### WHAT TO WORK ON
From the entries below, output the line with "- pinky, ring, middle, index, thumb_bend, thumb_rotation" and each following line up to and including the line with "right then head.", exactly as written.

*** Opening SOURCE DATA ***

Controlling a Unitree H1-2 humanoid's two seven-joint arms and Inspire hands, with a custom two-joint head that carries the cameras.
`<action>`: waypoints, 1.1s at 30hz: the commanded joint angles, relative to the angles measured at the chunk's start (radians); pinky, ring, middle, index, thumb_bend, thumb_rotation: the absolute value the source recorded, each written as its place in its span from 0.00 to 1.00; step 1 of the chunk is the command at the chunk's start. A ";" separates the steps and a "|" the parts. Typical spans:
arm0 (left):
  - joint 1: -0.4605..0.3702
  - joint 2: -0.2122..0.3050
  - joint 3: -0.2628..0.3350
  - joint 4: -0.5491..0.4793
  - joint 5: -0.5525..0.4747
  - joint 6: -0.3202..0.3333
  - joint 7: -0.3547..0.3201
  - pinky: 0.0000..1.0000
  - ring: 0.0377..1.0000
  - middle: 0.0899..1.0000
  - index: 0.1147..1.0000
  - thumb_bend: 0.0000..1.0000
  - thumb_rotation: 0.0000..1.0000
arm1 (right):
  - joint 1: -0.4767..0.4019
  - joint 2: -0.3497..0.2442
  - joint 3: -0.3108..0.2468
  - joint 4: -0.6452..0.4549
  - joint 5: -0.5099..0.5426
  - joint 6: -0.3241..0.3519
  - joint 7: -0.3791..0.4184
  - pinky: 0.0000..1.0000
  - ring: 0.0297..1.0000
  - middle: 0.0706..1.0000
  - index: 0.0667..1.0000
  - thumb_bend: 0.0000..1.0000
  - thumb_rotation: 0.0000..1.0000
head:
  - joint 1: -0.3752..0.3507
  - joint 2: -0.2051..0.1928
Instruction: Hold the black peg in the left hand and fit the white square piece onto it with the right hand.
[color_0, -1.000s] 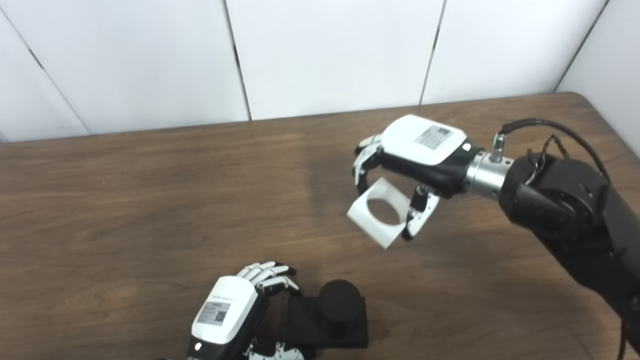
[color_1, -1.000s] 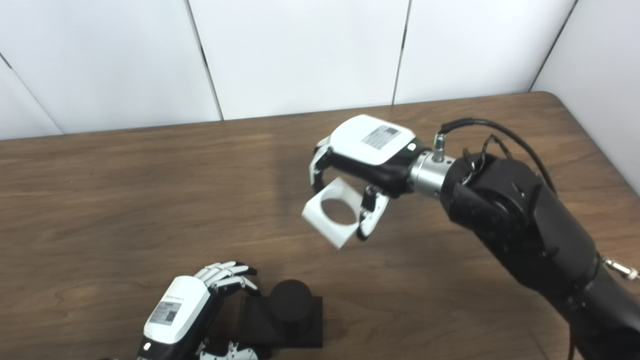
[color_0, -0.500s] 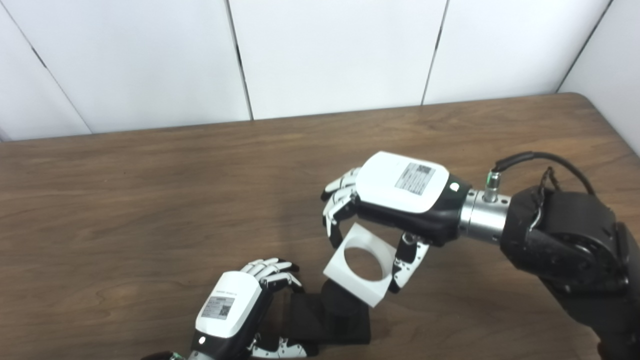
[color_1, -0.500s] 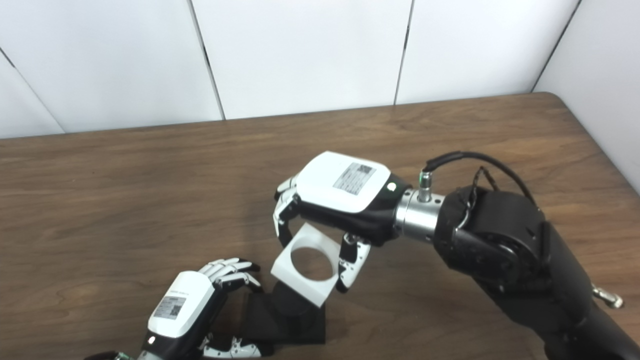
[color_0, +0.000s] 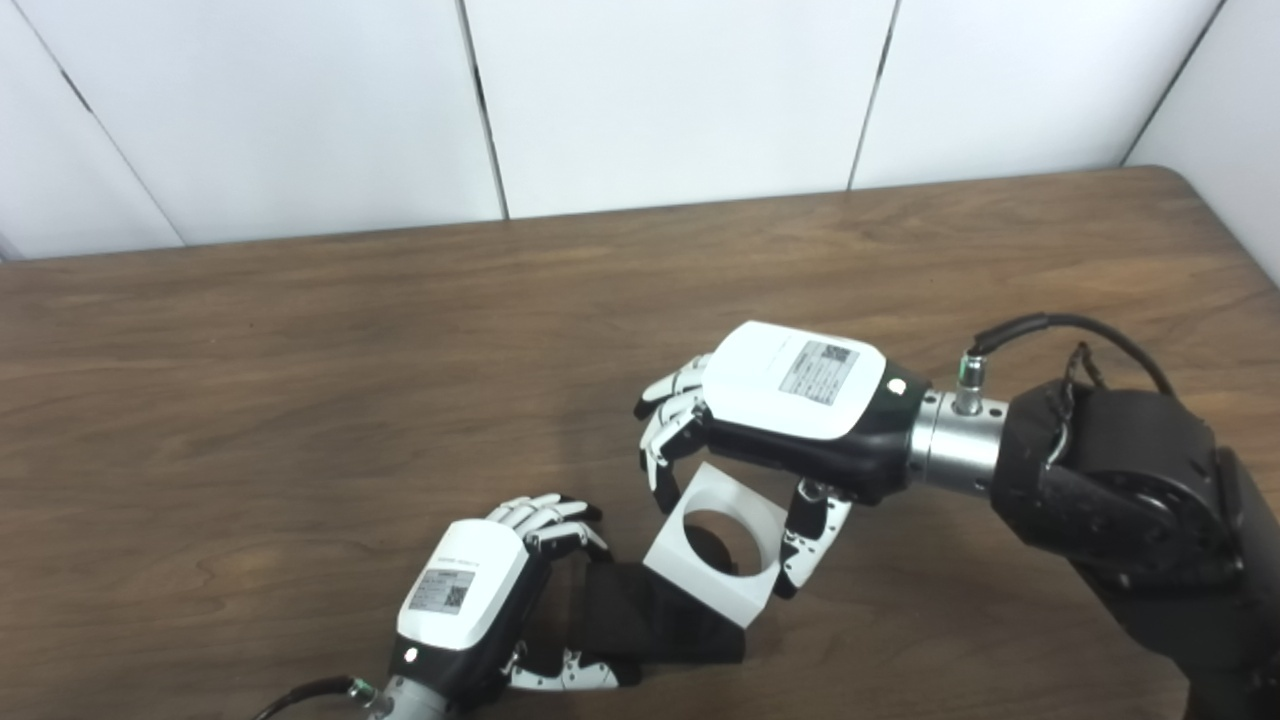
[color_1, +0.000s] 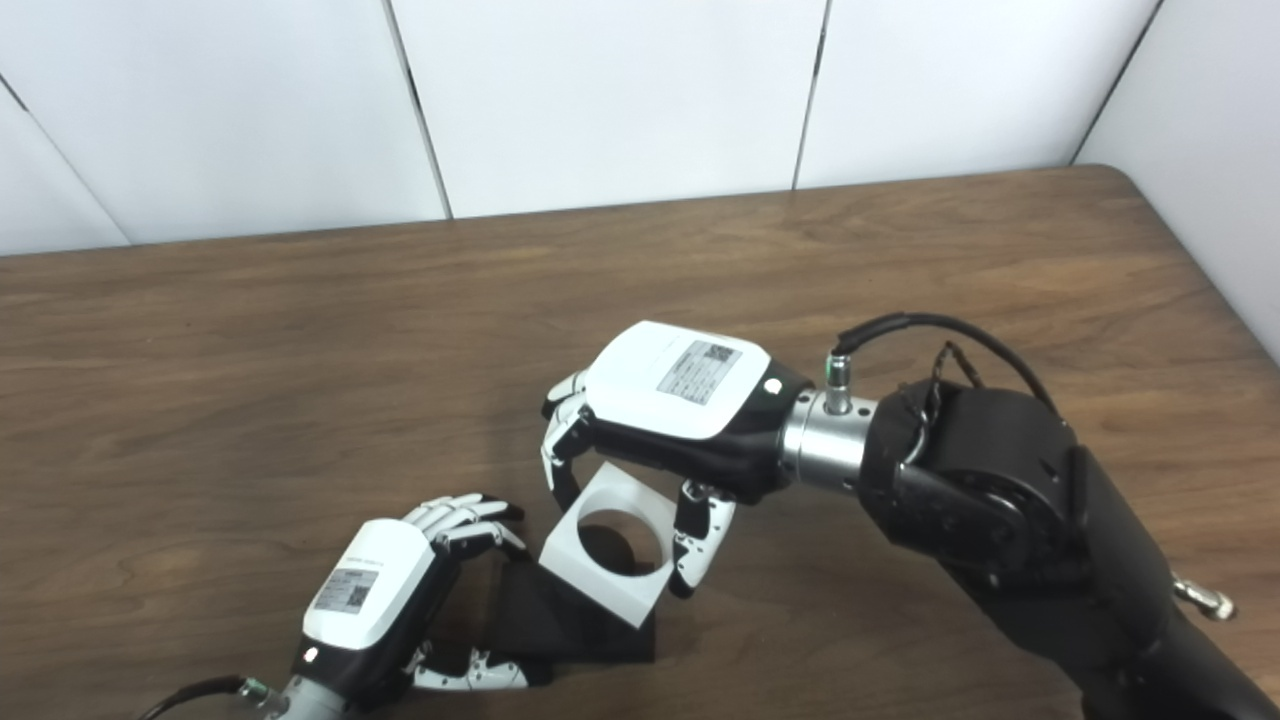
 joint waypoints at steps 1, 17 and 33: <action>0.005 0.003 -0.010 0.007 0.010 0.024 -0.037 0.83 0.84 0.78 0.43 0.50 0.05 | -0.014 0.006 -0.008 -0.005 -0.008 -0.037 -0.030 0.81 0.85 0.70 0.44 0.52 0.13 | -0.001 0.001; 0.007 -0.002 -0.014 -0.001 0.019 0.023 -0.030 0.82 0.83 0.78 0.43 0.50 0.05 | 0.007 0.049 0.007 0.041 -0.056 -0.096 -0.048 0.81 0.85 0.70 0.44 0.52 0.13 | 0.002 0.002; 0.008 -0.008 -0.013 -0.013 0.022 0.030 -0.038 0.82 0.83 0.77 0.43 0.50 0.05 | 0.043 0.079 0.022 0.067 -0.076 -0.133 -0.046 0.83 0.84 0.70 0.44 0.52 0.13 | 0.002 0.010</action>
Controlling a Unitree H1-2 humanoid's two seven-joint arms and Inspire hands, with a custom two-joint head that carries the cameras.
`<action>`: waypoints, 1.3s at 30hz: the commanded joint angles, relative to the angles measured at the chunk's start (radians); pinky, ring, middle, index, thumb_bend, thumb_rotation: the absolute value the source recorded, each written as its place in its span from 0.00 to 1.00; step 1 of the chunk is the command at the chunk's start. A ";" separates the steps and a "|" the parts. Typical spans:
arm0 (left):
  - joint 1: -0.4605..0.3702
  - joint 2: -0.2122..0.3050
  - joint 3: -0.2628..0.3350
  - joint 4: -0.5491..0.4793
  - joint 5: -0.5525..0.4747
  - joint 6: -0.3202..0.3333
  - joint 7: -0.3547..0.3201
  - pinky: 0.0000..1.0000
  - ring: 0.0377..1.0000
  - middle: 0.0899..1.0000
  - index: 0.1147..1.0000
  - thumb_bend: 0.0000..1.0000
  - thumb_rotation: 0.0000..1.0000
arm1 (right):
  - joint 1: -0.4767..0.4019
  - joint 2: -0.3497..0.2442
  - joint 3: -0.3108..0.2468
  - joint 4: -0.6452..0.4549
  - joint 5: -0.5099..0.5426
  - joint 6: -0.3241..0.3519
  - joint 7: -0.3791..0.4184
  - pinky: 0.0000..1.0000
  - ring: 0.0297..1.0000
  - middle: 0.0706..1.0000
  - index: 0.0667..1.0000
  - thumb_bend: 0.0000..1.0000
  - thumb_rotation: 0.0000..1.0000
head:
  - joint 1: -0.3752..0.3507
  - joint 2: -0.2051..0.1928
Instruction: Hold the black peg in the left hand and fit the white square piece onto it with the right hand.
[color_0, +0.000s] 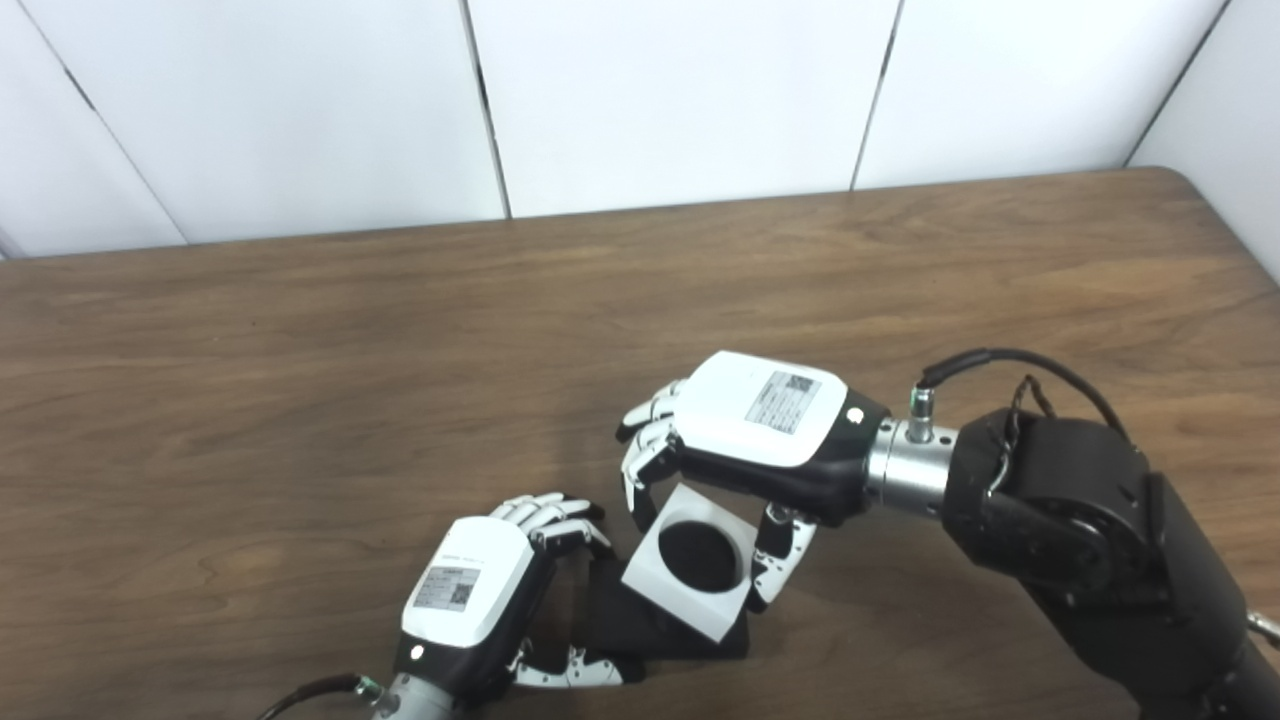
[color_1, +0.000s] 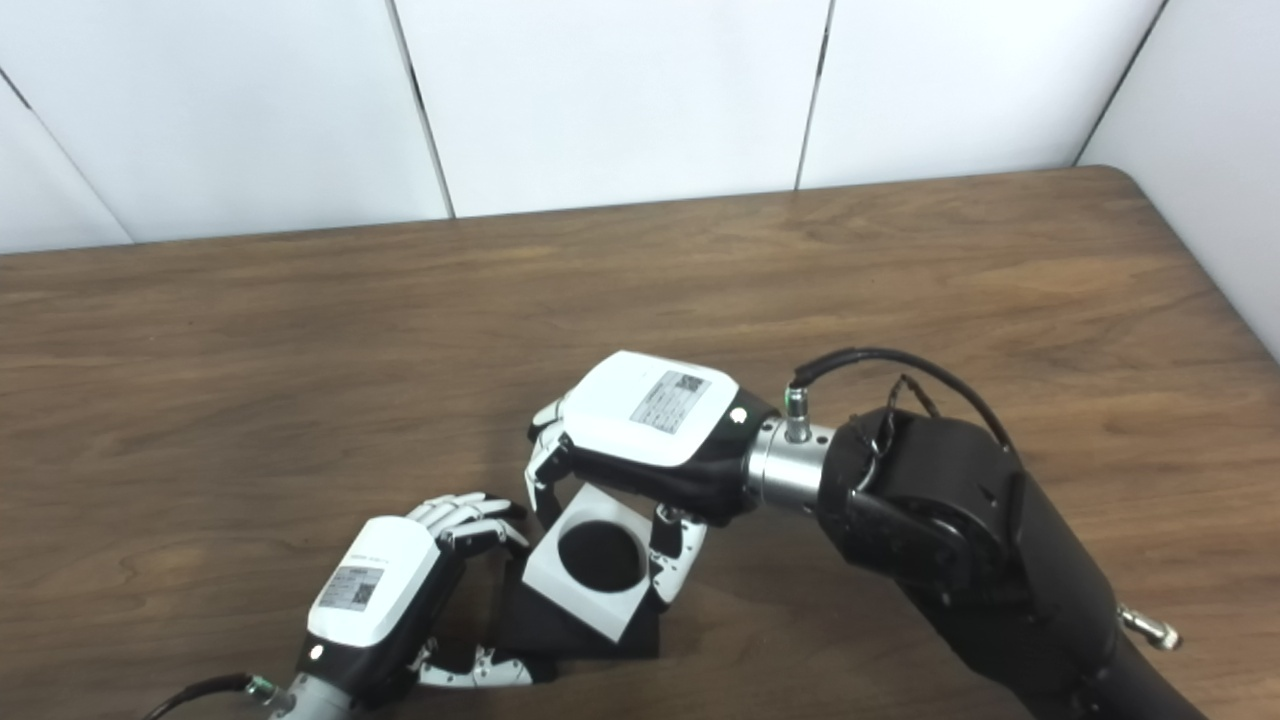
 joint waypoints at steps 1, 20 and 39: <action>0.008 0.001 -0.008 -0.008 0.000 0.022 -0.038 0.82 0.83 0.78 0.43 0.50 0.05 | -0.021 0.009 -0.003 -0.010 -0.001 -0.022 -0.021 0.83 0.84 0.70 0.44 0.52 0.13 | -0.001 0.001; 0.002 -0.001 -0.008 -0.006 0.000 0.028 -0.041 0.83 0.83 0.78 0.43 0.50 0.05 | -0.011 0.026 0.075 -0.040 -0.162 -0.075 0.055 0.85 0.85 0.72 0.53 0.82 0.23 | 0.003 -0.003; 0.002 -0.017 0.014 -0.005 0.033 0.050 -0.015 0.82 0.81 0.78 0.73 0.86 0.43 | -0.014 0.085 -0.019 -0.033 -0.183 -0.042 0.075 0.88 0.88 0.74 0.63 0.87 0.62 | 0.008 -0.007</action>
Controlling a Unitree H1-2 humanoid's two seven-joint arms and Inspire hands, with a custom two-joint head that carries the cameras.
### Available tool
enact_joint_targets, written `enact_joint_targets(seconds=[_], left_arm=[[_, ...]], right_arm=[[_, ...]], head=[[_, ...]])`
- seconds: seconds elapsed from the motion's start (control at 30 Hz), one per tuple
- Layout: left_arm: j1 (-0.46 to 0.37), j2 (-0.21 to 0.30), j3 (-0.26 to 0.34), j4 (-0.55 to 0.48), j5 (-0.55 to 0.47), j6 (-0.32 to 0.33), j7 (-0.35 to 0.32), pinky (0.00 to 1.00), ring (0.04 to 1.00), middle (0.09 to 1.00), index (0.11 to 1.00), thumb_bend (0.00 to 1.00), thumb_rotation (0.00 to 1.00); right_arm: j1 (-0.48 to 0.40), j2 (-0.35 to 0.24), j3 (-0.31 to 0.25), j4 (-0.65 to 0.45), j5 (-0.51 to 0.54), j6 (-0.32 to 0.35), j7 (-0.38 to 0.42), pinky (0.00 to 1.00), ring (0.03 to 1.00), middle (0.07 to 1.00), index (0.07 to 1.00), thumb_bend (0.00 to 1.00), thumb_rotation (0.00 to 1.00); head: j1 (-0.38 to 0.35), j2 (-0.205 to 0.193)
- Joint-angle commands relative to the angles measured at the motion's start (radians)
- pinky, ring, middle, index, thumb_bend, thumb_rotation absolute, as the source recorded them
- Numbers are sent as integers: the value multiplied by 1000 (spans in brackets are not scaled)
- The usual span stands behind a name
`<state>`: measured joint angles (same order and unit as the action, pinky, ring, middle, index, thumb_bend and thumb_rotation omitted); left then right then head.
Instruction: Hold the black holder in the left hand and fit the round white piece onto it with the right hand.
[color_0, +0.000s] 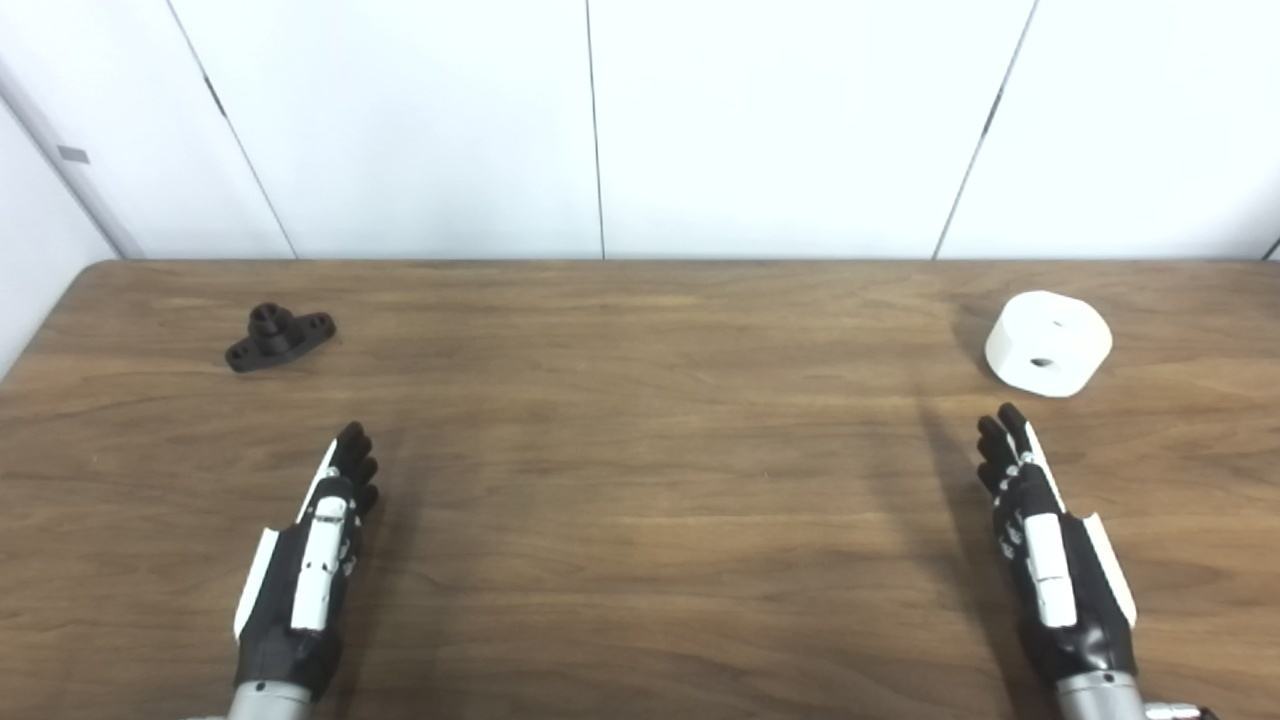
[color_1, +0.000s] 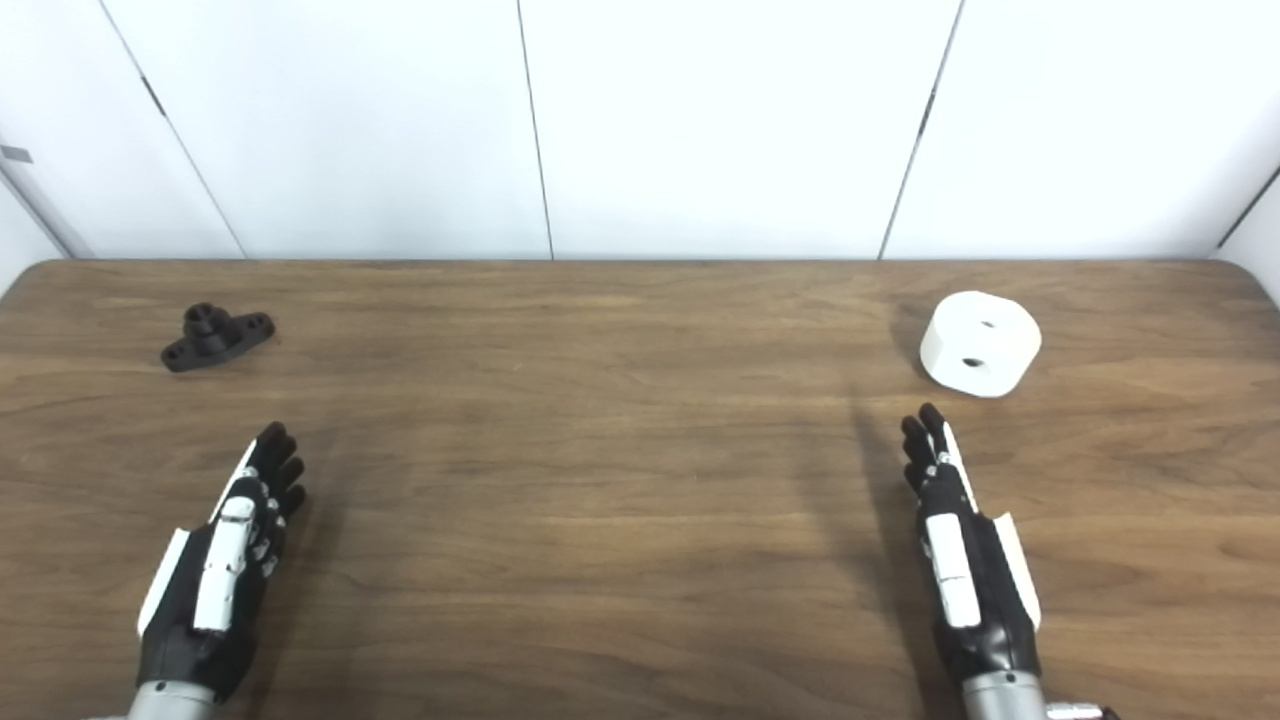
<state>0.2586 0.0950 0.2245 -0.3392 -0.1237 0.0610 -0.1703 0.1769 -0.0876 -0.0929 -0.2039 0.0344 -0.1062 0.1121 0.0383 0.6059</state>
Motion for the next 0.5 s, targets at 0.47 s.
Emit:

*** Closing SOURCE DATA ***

### SOLVED EXERCISE
- pinky, ring, middle, index, thumb_bend, thumb_rotation absolute, as the source recorded them
- Numbers are sent as integers: the value multiplied by 1000 (spans in brackets are not scaled)
- The usual span stands behind a name
`<state>`: measured joint angles (same order and unit as the action, pinky, ring, middle, index, thumb_bend and thumb_rotation omitted); left then right then head.

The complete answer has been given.